### WORK INSTRUCTION
Look through the entries below, please, and copy every line with the word "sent".
++++ DATASET EXTRACT ++++
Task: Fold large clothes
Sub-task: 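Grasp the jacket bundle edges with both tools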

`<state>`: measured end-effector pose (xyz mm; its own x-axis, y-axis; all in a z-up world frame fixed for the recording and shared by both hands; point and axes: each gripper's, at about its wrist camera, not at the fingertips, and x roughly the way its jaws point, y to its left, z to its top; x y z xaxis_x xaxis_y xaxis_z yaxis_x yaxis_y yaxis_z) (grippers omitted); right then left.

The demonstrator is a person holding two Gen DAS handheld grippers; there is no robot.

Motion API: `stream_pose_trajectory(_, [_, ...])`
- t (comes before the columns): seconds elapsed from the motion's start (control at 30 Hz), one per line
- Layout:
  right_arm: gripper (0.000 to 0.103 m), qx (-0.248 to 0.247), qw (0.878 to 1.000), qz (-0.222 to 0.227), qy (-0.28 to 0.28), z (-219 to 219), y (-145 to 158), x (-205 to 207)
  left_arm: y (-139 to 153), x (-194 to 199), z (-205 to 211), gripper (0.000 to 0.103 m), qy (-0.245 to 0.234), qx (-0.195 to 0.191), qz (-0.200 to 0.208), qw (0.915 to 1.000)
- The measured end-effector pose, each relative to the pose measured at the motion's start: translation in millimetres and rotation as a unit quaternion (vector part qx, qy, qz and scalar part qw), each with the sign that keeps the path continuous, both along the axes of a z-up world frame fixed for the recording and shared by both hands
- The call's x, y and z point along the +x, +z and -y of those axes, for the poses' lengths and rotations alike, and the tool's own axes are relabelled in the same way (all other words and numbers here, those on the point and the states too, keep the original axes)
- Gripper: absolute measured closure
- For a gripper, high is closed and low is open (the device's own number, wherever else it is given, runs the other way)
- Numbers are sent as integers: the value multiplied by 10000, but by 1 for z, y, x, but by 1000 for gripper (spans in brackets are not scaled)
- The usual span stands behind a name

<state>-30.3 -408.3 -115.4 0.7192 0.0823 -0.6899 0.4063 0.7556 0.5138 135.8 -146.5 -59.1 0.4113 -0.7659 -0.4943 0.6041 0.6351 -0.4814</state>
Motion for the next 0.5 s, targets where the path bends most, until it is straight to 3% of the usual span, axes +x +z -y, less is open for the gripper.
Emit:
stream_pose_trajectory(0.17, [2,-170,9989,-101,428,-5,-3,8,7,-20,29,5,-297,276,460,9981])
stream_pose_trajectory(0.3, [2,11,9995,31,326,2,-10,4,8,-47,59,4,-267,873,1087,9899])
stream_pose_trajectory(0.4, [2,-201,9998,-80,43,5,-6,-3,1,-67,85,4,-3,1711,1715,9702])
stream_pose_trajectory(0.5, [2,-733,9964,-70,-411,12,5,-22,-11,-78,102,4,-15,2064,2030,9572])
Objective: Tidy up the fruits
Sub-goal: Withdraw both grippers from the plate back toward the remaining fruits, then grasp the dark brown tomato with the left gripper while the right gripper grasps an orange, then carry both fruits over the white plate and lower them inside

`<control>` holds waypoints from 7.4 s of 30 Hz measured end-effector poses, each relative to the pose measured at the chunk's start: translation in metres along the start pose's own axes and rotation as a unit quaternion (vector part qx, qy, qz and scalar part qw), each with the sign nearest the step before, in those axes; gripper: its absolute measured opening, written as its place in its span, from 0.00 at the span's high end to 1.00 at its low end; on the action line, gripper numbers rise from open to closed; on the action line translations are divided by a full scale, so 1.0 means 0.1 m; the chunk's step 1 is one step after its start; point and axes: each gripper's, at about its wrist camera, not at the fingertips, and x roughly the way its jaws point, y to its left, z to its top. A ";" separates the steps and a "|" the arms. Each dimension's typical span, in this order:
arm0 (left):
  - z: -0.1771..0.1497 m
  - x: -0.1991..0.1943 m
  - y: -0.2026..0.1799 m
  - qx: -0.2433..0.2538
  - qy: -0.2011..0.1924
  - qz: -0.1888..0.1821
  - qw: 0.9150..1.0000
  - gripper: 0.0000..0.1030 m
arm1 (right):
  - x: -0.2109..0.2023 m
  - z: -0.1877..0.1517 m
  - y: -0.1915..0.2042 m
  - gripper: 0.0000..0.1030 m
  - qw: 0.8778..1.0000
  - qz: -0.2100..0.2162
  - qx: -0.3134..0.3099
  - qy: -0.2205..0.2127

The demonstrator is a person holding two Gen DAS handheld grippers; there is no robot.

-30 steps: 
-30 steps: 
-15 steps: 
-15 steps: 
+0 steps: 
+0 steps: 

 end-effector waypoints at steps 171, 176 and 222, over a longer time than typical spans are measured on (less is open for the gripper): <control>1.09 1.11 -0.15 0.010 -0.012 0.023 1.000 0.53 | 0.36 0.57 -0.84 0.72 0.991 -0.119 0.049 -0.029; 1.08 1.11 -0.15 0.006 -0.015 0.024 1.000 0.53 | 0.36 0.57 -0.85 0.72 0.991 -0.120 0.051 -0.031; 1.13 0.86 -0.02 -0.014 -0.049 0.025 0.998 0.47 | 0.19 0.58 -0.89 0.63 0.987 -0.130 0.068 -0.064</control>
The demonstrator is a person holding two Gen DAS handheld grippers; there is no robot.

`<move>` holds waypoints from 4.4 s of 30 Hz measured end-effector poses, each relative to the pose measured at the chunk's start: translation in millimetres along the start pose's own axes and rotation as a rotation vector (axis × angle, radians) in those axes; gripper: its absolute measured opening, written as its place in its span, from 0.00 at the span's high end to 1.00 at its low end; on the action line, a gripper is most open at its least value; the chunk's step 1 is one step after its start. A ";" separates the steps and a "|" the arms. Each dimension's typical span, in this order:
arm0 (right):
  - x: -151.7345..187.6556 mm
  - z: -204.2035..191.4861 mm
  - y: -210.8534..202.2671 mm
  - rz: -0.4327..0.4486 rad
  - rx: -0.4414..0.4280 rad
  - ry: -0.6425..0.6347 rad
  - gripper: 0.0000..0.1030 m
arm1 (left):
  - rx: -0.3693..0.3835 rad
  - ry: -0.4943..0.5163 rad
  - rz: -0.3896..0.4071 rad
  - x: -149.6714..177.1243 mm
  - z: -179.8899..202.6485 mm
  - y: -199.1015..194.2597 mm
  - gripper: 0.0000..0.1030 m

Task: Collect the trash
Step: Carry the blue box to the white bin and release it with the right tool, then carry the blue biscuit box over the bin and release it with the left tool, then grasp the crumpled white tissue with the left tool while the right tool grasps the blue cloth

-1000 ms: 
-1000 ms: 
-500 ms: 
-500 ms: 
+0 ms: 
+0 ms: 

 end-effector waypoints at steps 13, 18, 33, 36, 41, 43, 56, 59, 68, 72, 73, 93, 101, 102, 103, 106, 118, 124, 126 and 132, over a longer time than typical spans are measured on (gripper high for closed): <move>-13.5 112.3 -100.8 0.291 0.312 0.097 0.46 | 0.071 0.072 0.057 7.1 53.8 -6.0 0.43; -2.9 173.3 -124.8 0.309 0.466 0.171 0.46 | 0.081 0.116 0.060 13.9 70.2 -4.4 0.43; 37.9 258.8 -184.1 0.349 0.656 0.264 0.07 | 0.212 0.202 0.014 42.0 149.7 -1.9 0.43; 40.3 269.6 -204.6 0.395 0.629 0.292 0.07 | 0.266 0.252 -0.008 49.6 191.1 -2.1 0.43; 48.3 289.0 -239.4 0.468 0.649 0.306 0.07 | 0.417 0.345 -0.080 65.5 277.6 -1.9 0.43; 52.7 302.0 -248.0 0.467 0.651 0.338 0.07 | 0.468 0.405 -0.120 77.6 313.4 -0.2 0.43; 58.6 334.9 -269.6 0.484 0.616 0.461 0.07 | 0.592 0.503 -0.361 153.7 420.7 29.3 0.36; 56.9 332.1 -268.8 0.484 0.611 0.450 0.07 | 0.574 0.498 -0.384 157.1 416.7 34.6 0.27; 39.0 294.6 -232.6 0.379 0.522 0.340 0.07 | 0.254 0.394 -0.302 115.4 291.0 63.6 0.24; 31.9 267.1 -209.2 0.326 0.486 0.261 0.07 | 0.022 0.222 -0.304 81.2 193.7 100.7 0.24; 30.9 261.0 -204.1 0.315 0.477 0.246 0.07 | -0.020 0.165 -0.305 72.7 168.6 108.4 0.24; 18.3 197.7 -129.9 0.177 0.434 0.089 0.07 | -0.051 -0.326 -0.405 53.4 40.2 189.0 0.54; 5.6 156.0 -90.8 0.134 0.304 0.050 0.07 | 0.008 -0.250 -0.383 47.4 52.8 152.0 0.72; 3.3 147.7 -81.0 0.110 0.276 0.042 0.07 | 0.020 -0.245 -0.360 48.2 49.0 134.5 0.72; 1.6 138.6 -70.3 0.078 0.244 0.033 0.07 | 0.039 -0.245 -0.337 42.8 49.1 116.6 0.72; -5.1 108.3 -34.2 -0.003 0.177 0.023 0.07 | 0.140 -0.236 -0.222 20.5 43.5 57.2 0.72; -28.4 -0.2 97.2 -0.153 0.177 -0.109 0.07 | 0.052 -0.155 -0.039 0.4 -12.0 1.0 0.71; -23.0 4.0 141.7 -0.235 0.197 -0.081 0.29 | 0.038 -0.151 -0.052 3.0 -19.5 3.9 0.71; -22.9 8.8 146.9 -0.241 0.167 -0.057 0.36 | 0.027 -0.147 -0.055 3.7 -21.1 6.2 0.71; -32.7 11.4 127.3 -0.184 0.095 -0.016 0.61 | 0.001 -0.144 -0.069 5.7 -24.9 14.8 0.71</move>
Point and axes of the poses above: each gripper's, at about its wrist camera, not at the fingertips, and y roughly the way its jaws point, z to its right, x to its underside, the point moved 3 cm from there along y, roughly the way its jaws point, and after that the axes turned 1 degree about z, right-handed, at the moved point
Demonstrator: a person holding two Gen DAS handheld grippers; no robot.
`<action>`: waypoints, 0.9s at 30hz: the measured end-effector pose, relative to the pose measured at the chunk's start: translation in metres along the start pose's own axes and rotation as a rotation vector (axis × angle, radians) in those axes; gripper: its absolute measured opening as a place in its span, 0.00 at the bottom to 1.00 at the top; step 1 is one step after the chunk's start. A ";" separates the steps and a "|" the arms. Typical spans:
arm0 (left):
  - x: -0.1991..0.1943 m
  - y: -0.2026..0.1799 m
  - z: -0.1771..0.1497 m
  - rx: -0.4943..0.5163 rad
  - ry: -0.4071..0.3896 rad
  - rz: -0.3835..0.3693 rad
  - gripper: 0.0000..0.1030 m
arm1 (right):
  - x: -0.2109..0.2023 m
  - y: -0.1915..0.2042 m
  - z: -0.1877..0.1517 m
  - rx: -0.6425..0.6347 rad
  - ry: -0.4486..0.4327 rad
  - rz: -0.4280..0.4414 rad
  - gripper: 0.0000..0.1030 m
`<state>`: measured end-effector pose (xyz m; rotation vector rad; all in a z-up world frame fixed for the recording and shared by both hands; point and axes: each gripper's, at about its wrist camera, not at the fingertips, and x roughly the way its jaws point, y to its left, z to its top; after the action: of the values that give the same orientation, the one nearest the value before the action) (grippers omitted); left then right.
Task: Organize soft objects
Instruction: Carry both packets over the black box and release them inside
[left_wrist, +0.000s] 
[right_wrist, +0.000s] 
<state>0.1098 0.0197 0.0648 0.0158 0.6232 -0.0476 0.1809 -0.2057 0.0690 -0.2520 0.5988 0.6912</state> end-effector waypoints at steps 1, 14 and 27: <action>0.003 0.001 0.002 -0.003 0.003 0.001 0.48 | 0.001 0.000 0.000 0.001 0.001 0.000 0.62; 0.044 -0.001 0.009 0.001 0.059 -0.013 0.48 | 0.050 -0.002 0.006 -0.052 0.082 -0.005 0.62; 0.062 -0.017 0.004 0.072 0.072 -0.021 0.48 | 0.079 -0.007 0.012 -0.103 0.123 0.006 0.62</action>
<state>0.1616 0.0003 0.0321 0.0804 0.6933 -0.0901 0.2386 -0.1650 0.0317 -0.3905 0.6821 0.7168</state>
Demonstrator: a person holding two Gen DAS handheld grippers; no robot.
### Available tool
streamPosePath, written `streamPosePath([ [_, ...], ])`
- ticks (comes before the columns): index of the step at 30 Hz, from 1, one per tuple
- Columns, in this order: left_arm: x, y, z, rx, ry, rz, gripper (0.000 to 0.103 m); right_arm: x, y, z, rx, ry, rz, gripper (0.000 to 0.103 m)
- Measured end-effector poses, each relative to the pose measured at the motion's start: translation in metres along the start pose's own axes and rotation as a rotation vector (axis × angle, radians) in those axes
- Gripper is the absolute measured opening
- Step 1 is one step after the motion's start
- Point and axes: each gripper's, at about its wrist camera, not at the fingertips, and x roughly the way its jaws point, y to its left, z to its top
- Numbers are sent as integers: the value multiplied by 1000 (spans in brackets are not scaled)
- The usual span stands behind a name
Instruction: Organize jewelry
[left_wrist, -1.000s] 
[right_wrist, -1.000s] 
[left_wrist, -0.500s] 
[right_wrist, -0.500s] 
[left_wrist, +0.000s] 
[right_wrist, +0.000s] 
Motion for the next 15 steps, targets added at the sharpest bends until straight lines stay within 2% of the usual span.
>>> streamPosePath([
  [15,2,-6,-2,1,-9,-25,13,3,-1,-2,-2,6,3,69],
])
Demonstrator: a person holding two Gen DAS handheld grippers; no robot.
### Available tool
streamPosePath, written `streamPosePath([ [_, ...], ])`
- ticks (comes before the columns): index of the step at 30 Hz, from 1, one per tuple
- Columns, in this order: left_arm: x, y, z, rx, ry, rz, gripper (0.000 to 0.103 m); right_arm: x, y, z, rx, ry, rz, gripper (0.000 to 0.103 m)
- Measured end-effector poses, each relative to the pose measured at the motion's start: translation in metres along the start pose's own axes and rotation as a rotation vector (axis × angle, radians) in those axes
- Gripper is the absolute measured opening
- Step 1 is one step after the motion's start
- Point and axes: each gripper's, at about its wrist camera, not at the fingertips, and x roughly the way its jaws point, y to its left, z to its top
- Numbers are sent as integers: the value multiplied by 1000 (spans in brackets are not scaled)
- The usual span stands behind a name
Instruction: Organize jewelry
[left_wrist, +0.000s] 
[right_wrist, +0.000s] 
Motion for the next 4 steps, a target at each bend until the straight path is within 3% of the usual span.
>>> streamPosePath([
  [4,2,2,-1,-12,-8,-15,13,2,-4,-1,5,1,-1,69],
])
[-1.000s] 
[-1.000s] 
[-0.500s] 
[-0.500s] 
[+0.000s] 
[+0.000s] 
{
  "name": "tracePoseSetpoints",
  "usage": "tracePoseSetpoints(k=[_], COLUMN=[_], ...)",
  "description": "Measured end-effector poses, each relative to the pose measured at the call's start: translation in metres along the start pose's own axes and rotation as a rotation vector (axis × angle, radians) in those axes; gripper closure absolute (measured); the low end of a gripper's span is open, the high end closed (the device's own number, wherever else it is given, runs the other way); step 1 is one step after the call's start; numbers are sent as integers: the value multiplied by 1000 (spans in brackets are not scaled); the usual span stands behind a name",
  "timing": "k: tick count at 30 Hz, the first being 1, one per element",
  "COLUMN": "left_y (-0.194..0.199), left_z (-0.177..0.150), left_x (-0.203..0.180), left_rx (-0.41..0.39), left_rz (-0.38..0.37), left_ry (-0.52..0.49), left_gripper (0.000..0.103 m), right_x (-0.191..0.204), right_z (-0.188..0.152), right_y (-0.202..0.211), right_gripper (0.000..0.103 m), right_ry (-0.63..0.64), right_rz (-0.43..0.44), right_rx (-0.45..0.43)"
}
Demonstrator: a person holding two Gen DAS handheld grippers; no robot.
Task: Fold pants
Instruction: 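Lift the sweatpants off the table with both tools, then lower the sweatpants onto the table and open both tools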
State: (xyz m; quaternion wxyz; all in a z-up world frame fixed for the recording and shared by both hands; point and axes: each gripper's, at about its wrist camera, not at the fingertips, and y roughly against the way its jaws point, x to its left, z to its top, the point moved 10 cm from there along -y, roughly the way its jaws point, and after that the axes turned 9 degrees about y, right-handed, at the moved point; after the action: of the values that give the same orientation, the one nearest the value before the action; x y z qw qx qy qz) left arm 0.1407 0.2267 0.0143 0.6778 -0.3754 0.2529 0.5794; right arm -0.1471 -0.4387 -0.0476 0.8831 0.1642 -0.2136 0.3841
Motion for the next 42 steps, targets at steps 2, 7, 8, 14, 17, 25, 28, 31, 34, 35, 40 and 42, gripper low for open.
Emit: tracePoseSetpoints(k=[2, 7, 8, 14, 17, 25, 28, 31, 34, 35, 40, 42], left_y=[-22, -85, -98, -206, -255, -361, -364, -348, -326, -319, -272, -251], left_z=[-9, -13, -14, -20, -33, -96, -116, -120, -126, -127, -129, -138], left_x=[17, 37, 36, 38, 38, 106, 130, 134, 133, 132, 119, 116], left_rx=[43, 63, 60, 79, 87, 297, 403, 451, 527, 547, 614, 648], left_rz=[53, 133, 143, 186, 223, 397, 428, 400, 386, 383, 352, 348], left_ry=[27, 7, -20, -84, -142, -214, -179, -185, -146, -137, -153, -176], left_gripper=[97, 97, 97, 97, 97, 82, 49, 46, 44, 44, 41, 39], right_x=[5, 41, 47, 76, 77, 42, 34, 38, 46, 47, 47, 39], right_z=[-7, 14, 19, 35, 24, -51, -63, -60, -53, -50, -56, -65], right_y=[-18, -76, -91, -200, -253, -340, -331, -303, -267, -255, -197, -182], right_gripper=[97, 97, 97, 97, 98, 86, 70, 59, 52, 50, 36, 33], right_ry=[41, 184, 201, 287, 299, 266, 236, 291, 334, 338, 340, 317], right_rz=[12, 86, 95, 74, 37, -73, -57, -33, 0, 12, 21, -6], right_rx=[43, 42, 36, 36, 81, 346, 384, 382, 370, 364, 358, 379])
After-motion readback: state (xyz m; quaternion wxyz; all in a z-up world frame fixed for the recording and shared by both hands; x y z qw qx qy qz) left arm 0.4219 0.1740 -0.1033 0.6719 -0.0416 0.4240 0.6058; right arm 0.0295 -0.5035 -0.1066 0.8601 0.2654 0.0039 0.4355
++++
### ANSWER SECTION
- Numbers are sent as integers: the value multiplied by 10000, but by 1 for z, y, x, but by 1000 for gripper (spans in brackets are not scaled)
- Numbers are sent as integers: the value multiplied by 1000 (spans in brackets are not scaled)
- Numbers are sent as integers: the value multiplied by 1000 (spans in brackets are not scaled)
  "description": "Measured end-effector poses, each relative to the pose measured at the call's start: translation in metres along the start pose's own axes and rotation as a rotation vector (axis × angle, radians) in those axes; gripper closure absolute (measured); the low end of a gripper's span is open, the high end closed (the device's own number, wherever else it is given, runs the other way); step 1 is one step after the call's start; numbers are sent as integers: the value multiplied by 1000 (spans in brackets are not scaled); the usual span stands behind a name",

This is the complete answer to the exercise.